Single by The Rubens

from the album Lo La Ru
- Released: 27 October 2017
- Length: 3:12
- Label: Ivy League

The Rubens singles chronology
| "Hold Me Back" (2016) | "Million Man" (2017) | "Never Ever" (2018) |

Music video
- "Million Man" on YouTube

= Million Man =

"Million Man" is a song by Australian alternative rock group The Rubens. The song was released on 27 October 2017 as the lead single from the group's third studio album, Lo La Ru.
The song was certified gold in Australia in March 2019. Frontman Sam Margin sings lead vocals for the majority of the song, whilst keyboardist Elliott Margin sings lead vocals during the post-chorus section and backing vocals throughout the remainder of the song.

At the APRA Music Awards of 2019, the song was nominated for Rock Work of the Year.

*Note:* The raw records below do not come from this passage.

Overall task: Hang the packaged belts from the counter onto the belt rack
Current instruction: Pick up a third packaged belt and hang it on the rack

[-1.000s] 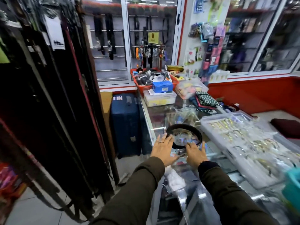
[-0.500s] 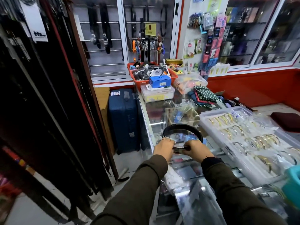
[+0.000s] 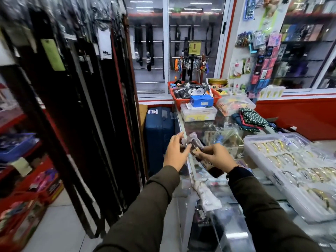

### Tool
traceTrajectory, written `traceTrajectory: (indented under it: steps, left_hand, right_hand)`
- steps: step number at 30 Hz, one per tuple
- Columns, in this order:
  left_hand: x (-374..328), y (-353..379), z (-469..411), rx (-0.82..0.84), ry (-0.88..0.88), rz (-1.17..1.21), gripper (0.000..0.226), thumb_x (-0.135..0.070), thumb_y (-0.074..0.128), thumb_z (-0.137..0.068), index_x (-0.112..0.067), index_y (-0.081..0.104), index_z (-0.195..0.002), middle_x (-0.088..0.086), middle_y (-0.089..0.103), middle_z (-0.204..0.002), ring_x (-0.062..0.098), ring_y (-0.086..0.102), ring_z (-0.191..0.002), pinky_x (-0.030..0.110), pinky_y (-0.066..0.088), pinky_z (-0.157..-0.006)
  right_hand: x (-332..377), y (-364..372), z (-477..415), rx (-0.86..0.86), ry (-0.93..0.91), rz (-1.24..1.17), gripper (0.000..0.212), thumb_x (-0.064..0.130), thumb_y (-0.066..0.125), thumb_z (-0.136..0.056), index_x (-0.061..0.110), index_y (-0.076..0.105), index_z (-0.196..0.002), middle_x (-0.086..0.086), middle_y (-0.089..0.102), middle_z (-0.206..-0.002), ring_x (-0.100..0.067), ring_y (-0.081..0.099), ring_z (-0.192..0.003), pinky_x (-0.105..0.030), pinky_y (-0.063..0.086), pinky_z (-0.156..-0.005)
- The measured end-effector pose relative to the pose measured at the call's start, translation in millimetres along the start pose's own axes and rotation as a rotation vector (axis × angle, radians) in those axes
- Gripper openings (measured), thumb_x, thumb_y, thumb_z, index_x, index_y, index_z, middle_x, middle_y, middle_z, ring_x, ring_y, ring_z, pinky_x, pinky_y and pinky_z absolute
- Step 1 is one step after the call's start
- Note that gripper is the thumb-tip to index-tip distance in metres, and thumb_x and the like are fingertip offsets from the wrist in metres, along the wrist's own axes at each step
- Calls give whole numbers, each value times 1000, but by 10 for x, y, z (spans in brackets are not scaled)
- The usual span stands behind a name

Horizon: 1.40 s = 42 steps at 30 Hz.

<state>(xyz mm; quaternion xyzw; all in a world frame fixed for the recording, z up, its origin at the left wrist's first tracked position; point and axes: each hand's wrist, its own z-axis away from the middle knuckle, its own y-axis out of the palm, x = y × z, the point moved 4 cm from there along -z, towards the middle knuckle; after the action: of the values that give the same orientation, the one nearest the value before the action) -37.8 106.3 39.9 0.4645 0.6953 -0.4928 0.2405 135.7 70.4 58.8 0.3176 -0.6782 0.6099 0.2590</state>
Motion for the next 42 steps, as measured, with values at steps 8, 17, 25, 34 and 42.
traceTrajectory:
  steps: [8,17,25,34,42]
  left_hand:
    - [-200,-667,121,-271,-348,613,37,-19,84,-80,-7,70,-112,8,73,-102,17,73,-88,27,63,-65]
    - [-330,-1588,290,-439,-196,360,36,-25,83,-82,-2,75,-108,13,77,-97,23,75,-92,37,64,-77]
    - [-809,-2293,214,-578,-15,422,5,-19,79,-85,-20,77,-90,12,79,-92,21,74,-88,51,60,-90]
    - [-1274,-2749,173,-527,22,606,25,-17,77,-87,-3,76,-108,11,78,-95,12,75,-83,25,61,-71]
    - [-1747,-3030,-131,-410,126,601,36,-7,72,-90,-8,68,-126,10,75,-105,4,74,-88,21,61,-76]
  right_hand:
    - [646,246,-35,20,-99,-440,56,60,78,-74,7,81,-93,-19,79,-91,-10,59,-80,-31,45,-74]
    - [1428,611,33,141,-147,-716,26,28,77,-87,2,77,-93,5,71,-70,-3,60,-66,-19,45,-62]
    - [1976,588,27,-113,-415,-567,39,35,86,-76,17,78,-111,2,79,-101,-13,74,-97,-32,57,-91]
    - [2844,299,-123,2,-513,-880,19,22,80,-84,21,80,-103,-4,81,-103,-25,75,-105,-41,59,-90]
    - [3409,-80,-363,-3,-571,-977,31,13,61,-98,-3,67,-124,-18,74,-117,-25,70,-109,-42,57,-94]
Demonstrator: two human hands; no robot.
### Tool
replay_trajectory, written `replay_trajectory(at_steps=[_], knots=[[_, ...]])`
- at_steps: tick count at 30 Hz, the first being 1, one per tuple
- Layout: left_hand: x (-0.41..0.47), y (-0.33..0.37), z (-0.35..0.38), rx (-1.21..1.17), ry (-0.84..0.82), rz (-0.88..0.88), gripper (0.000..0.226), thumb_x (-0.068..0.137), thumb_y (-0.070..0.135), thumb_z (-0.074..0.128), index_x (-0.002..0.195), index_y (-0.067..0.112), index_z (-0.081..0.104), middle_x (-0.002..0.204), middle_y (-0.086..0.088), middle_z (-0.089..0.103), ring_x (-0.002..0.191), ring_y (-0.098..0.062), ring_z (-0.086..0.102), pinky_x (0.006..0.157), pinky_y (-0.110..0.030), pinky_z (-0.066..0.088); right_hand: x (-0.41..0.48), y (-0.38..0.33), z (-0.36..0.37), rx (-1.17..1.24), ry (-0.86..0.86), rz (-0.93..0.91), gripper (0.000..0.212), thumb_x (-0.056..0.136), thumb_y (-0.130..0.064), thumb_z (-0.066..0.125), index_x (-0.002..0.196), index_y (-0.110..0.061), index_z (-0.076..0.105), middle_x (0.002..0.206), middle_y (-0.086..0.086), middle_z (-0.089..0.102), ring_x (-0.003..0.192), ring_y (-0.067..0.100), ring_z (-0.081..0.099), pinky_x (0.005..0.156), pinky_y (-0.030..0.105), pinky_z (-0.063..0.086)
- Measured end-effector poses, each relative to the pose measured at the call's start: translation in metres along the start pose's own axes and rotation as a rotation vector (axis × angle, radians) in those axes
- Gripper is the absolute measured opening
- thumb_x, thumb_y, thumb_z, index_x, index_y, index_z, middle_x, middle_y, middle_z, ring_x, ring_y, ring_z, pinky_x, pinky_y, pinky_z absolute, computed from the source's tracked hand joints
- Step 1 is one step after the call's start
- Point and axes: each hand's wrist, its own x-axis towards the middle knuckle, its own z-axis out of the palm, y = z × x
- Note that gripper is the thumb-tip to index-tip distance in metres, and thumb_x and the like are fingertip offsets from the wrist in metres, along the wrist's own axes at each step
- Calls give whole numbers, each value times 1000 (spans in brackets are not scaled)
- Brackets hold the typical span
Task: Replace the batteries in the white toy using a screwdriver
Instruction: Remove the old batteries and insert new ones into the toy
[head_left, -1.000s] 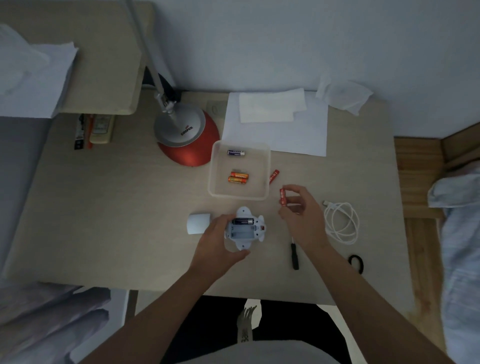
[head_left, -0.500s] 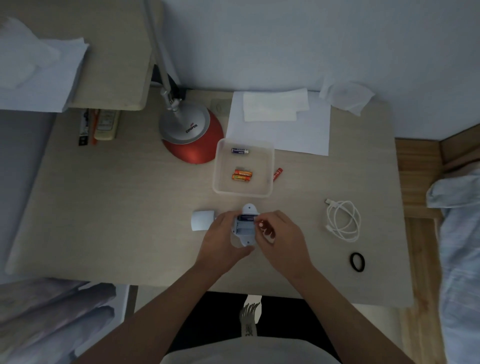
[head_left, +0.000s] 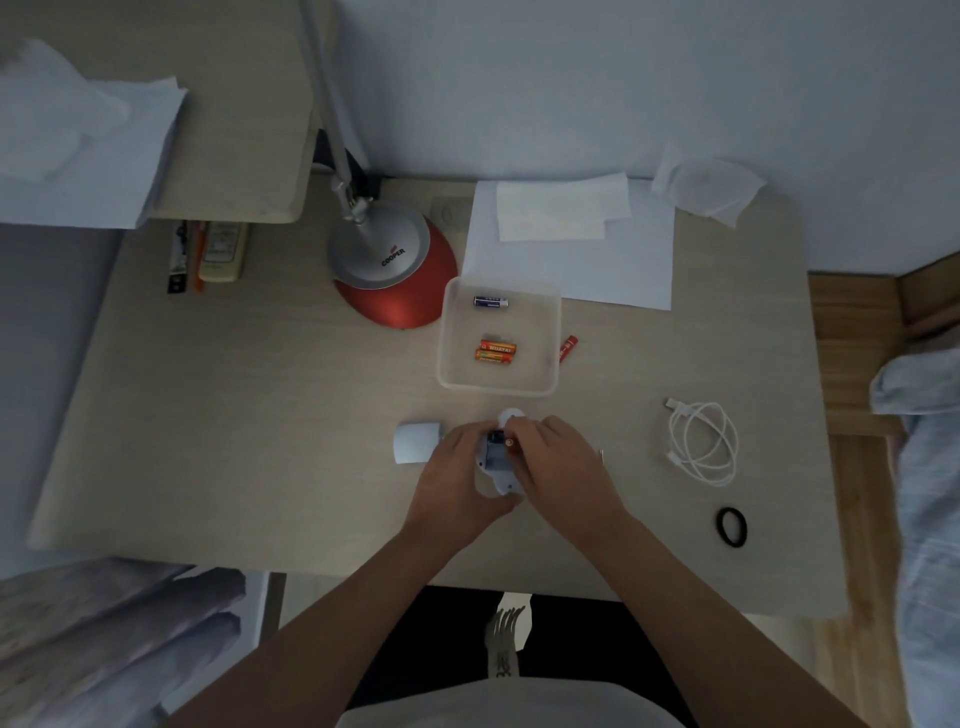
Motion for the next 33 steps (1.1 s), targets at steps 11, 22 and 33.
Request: replay_trajectory(at_steps=[11,22,33], knots=[[3,-4,4,7,-26,-11,79,65,43,82,132,13,55,125,3,60,115,-15,57,102,-32,45,4,11,11,-14,-90,-103,21,81,-15,67,102,-13,70,91,4,67,77,25,53,70,34,40],[3,-3,5,39,1,-9,82,62,35,89,134,13,55,127,1,60,118,-15,55,103,-30,43,14,15,5,77,-96,12,31,85,-33,52,75,-17,77,70,-1,70,60,21,52,57,30,44],[2,-4,5,-7,0,-44,79,63,34,89,131,16,56,123,5,61,113,-12,56,99,-16,39,18,12,7,107,-70,-10,33,83,-29,49,68,-17,75,67,-2,68,58,20,48,54,31,47]])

==Background and release==
The song was recorded in a former World War II communications bunker in Sydney's south west and was by brothers Torbitt and Wilder Schwartz, who they met after befriending them at a Laneway Festival back in 2013.
The Rubens' Elliott Margin said "'Million Man' was the first track we worked on in the studio with the boys. It was genuinely just a fun time building the song and being creative together. The song itself kind of came from nowhere, just sitting at the piano and playing whatever came out. As the song developed, the lyrics slowly came and spelled out a story and the rest came from there. The chorus was an easy flowing one, which is rare."

==Music video==
The music video was filmed in Brooklyn, directed by Brian Purnell and released on 28 November 2017. The Rubens' Elliott Margin told Billboard "We just wanted to do something that reflected the energy and fun of the song" adding "We haven't really written a song like this before, where there is that kind of energy a big chorus and it's a sing-along kind of thing. We wanted a video that matched that fun and energy and sing-along-edness... So we decided, 'Alright, we'll just get a couple of beers and plan a couple different shots over the day and night and see where we go from there.

==Reception==
Al Newstead from ABC said "With its gospel-y vocal interjections and languid groove, 'Million Man' feels like a natural evolution from the [bands] Triple J Hottest 100 topper "Hoops".

Mushroom Music said called the track "infectious" and "ridiculously catchy" saying "The pop track features the perfect combination of rich vocals, sweet keyboard, gritty bass and soulful hooks, creating an irresistibly spontaneous mood".

==Certifications==

| Region | Certification | Certified units/sales |
| Australia (ARIA) | Gold | 35,000^{‡} |
^{‡} Sales+streaming figures based on certification alone.